Maybe I do need to start climbing up this pyramid once more. Maybe I need to do more than survive.  Perhaps I need to thrive.

Sugar-less

Studies have shown that it takes 66 days to break a bad habit.  For me, it took a change in my outlook and the prospect of never getting better to get over my unquenchable cravings for sugar.

For many individuals battling lyme disease, it is not uncommon to be told to adopt a restrictive diet in order to reduce inflammation, yeast build up and improve alkaline levels.  For someone who once proclaimed herself to be a chocolate addict with an uncompromising sweet tooth, the thought of adopting a sugar-free, yeast-free, and gluten-free diet was daunting.

Yet I have been sugar-free for over 16 months and don’t miss it at all.  In fact, I find that I have more energy without sugar, and my complexion has dramatically cleared.

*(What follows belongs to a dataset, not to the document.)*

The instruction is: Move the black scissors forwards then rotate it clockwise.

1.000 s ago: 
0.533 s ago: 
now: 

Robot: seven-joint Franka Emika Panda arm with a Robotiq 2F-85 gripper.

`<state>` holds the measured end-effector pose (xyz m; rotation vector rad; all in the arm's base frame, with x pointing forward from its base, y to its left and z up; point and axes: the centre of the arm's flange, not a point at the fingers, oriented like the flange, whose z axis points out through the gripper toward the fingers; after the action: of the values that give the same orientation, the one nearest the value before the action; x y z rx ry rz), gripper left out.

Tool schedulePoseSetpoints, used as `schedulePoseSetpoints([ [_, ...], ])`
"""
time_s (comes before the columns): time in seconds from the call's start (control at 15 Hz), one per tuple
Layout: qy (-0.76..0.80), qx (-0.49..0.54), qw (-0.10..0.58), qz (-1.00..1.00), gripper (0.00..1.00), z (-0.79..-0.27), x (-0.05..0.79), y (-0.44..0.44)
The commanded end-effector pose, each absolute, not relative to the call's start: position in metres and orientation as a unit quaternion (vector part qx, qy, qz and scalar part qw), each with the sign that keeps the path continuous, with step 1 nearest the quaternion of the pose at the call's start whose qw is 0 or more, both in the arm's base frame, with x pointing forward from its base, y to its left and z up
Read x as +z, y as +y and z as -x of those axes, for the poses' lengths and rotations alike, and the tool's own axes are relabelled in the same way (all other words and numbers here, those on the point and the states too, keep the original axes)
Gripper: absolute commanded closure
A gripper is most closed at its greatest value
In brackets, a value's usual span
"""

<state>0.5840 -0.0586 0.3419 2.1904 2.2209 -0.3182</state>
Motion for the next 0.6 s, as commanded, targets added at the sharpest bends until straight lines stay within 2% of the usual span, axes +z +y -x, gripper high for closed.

Don’t get me wrong- it is by no means an easy task to remove refined and added sugars from your diet.  Here are some tips that helped me wean myself off sugar:

  • Read your labels.  You will be surprised how many food products contain sugar or modified sugar products (i.e. anything that ends with ‘ose’ such as fructose or modified corn syrup).
  • Be cautious around condiments  Reaching for ketchup or thinking about ordering chicken wings?  Consider how condiments and sauces get their sweetness.
  • Avoid sugar substitutes.  There are countless studies that caution against the consumption of sugar substitutes.  Let’s face it- they rarely come close to the real thing.
  • Consider no sugar added frozen yogurt mixed with low glycemic fruits.  This can be a treat for those warm days.  There are also frozen fruit machines (Yonanas) that will blend frozen fruits into a whip comparable to frozen yogurt.
  • Try packing apples, berries and cherries as mid day snacks.  They can give you the pick-me-up you need with just the right amount of sweetness.
  • For those who need a hint of chocolate, try dipping low glycemic fruits in melted 100% Cocoa mass.  Cocoa mass is fairly bitter, but with fruit it can provide just enough sweetness to allow you to savour the cocoa aftertaste.

Other than being told that sugar will impede my treatment, be it through encouraging the buildup of yeast or causing a drug interaction, I began to look at food as a source of fuel, rather than an indulgence.  The best fuels are those that are pure and limit additives.  Refined sugar adds very little to our wellbeing in comparison to the time and effort our bodies have to expend in order to break it down.  In some ways, the moment of indulgence isn’t worth the trouble.

Do I miss being able to eat anything freely? Sometimes.  Would I trade my wellbeing for that luxury? Not at all.